Burns is a compelling centerfield prospect who has hit .312/.421/.379 two-plus seasons since being drafted way down in the 32nd round out of Mercer University by the Nationals in 2011. This past season, he echoed that slash line in High A and 138 plate appearances in Double A, stealing 74 bases at a 91 percent success rate along the way. He's already 24 and has yet to spend a full year above A-ball, which is why Oakland was able to get him for a middle reliever like Blevins, but he certainly bears watching in 2014.
Bass is a fairly generic fifth-starter/middle-reliever type righty. He's not big, he doesn't throw exceptionally hard, none of his secondary pitches are worth mentioning and the control that was his calling card in the minors hasn't carried over to the majors. He's filler for a Houston bullpen that needed some. Schuster was taken in Thursday's Rule 5 draft by the Astros out of the Diamondbacks' system and shipped over to the Padres.
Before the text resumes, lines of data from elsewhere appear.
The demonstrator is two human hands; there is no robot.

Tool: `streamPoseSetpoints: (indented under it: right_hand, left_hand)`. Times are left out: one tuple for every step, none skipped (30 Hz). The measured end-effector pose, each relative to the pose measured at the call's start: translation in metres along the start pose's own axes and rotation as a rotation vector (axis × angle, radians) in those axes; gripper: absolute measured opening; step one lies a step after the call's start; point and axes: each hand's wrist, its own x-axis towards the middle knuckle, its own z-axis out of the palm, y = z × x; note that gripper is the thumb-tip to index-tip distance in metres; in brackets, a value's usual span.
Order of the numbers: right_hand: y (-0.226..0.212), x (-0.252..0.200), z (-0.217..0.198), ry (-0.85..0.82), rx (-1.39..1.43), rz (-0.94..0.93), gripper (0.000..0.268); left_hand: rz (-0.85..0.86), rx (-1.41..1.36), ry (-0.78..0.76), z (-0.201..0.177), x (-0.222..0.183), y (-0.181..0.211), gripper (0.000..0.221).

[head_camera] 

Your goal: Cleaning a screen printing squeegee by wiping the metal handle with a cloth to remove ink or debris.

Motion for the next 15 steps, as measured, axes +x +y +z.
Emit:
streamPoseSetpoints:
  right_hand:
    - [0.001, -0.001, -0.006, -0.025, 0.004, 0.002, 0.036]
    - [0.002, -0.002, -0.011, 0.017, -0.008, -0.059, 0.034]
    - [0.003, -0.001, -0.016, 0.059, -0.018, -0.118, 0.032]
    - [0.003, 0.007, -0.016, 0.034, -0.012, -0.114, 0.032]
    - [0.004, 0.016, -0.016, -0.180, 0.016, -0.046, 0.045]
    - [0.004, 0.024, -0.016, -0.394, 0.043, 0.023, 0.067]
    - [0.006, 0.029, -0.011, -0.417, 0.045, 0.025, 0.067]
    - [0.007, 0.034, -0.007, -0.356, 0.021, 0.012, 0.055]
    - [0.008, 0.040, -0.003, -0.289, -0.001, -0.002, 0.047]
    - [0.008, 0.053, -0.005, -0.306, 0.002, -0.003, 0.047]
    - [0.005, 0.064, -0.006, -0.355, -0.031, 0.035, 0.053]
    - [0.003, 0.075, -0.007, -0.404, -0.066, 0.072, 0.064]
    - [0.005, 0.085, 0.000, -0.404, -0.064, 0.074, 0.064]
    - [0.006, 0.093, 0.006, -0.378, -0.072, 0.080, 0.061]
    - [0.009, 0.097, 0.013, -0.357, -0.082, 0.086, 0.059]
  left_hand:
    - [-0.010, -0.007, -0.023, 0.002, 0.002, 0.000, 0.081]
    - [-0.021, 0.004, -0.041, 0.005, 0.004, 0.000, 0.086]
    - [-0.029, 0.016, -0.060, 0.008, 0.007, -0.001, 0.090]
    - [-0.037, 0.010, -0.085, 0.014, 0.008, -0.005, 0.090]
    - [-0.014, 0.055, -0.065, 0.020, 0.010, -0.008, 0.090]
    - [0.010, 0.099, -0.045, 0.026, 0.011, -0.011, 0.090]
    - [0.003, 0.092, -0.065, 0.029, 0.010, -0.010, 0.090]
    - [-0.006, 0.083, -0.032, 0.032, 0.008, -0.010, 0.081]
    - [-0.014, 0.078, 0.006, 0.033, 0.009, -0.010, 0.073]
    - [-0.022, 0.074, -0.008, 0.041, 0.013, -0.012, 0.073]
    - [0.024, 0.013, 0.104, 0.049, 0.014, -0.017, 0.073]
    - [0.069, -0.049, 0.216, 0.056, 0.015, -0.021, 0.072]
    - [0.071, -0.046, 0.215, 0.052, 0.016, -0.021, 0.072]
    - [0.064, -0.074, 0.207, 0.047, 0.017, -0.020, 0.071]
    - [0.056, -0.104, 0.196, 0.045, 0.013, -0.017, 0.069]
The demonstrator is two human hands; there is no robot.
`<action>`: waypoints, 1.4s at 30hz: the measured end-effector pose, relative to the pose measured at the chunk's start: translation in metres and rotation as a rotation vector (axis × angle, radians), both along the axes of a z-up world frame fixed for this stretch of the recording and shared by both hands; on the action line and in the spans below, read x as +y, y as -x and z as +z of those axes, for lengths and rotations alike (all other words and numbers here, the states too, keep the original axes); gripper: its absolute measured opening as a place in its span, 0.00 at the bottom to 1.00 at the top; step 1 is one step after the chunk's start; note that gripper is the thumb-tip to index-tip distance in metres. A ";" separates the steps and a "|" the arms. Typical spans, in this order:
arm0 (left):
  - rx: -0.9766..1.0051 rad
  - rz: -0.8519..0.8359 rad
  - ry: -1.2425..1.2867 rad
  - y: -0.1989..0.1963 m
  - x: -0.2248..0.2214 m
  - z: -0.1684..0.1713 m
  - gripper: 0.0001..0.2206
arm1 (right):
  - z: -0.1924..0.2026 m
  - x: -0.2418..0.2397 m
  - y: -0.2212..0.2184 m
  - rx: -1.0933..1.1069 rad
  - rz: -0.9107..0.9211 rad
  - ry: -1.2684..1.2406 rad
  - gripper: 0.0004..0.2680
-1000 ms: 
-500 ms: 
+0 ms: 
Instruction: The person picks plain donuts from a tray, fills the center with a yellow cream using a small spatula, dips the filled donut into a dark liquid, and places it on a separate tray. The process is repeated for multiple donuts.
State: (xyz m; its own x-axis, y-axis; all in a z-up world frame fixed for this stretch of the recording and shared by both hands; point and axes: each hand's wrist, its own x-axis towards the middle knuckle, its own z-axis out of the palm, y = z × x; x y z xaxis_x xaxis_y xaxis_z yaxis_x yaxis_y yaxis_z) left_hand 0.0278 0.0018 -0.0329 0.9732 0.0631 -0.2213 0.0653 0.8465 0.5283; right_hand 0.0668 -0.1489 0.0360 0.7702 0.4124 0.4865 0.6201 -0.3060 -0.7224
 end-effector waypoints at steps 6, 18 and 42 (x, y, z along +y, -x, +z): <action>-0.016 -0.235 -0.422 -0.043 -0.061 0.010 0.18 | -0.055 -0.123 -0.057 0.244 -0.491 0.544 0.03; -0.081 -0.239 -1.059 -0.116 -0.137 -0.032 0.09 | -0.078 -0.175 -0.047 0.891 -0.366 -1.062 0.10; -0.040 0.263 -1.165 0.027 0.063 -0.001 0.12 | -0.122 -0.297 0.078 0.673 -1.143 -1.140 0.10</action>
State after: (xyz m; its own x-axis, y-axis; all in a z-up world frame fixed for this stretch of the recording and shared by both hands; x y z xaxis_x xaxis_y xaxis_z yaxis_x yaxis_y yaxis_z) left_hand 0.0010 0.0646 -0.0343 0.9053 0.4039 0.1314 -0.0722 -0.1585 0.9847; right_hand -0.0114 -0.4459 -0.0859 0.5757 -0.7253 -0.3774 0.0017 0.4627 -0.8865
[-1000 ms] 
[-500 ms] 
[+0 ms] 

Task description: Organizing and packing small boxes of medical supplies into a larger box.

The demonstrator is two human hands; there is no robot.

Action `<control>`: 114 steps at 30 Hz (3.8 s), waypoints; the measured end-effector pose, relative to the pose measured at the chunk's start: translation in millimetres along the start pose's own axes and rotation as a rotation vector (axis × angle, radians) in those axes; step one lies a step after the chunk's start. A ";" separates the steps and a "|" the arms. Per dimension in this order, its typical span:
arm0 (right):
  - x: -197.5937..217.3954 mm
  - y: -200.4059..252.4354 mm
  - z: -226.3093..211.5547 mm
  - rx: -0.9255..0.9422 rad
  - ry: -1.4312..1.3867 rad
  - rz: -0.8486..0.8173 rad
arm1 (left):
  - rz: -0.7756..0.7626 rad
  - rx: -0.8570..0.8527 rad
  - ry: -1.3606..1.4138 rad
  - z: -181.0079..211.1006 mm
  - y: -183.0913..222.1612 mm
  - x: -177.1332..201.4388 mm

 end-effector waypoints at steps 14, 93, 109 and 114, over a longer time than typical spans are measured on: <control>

He's a 23-year-old lefty with solid strikeout numbers but some control issues who has never pitched above High A, a level he repeated in 2013. He posted a sparkling ERA there (1.83) thanks to a lot of luck on balls in play (.248 BABIP). As a Rule 5 pick, San Diego will have to keep him on the 25-man roster or disabled list throughout 2014 in order to keep him beyond that, which would seem extremely unlikely if not for the fact that Schuster is now the only lefty reliever on the team's 40-man roster.